Most shapers that you are likely to come across in an amateur's workshop will be column shapers like the one pictured above. The motor, through a combination of belts, pulleys and gears, ultimately turns the large bull gear. Pictured above we see the rocking arm that pivots at point P0 is pushed by the offset pin in the bull gear at point P1. By setting the position of this point you determine the length of your shaper's stroke. The top of the rocking arm at point P2 supplies the forward and backward motion of your ram through the link to point P3. The correct direction is for the motor to move the bull gear clockwise (in the drawing above) such that the top of the bull gear is always moving towards the front of the shaper.

This motion of the eccentric pin at point P1 will cause the ram to move forward on the cutting stroke more slowly than when it is retracting. The assumption is that you need all the power available to cut the steel but on the return stroke you can trade off power for speed and increase production. The reality is less dramatic. On modest stroke lengths there is very little difference in speed between the power stroke and the retract stroke. If you set your shaper on its lowest speed you will be hard pressed to notice the difference. But on the maximum length stroke the ram does retract noticeably faster then the power stroke.

If you run the motor backwards it still works fine. This brings up an interesting question about old machinery. Here we have a shaper that has been running for 30 years in the same direction. At the beginning of the power stroke when the tool bit first hits the steel there is one or two teeth in the bull gear that do all the work. This is the most important part of the shaper to check if you are looking at a used shaper. Make sure there are no teeth missing from the bull gear. But if we reverse the motor and run the bull gear backwards will it spread the wear out more evenly and last longer or will it stress some poor gear tooth in a way that it had never been stressed before and cause a premature failure? Think about it and maybe we can have a show of hands at the next meeting.

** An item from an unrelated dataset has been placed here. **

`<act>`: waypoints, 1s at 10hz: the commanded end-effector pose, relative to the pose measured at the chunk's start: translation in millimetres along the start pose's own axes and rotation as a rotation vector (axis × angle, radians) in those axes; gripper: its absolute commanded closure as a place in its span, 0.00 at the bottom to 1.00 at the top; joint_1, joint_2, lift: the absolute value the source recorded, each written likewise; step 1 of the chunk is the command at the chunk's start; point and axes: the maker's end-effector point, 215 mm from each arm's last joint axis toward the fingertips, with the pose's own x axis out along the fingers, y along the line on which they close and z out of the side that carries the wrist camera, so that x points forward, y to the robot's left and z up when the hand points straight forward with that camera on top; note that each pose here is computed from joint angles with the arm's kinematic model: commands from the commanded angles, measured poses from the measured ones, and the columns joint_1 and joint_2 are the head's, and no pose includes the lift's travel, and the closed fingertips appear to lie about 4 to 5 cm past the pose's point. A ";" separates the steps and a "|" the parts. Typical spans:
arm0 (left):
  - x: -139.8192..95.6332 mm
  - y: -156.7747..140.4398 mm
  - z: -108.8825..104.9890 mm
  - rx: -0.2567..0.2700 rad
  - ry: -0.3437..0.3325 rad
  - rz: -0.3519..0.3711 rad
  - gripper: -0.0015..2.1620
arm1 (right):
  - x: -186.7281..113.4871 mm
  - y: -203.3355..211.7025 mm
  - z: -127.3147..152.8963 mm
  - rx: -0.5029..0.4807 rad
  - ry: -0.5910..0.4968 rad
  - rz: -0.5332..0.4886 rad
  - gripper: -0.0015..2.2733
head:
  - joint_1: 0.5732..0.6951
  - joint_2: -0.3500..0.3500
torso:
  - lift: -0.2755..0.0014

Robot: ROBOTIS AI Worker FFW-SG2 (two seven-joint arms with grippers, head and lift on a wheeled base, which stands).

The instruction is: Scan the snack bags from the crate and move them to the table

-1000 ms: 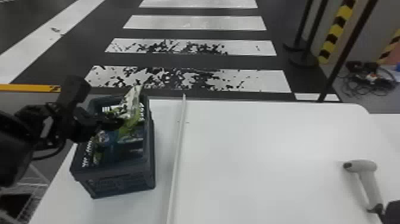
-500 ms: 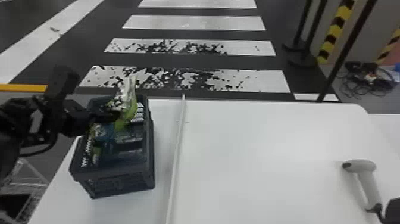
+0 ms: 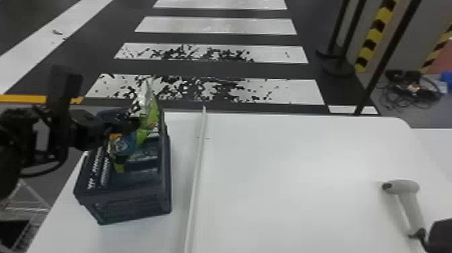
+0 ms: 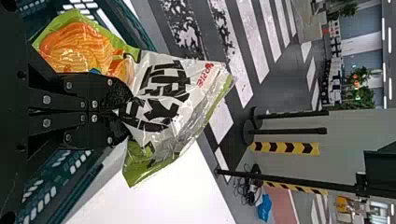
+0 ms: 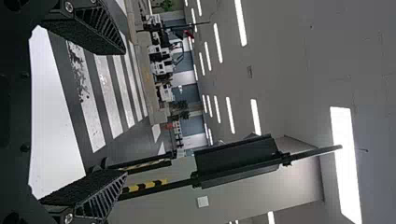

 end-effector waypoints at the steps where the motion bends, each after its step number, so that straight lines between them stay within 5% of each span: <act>1: 9.0 -16.7 4.6 -0.048 0.004 -0.024 0.86 | 0.8 -0.2 -2.2 0.001 0.005 0.000 0.04 | 1.00 0.51 | 0.65; 5: 16.8 -42.0 31.2 -0.095 0.087 -0.052 0.86 | 3.6 -6.4 -3.9 0.008 0.004 -0.009 0.04 | 1.00 0.42 | 0.65; 10: 6.4 -42.1 80.8 -0.109 0.075 -0.054 0.86 | 6.7 -11.5 -4.1 0.016 0.001 -0.019 0.04 | 1.00 0.36 | 0.65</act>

Jay Stryker (one of our club members who is a shaper expert) asked the question in another way.

“Shapers were designed for slow speed cutting on cast iron. For aluminum, this is too slow. Is it OK to use a mechanical (bull-geared) shaper running in reverse to get the higher speed of the rapid retract for the forward stroke in order to cut aluminum.? Would this wear the linkage or cause some mechanical problem? The advantage is that one could use the "ordinary speeds", instead of running the shaper at its highest speed.” (I never imagined when I asked for questions that I would get the leading experts asking tough questions.)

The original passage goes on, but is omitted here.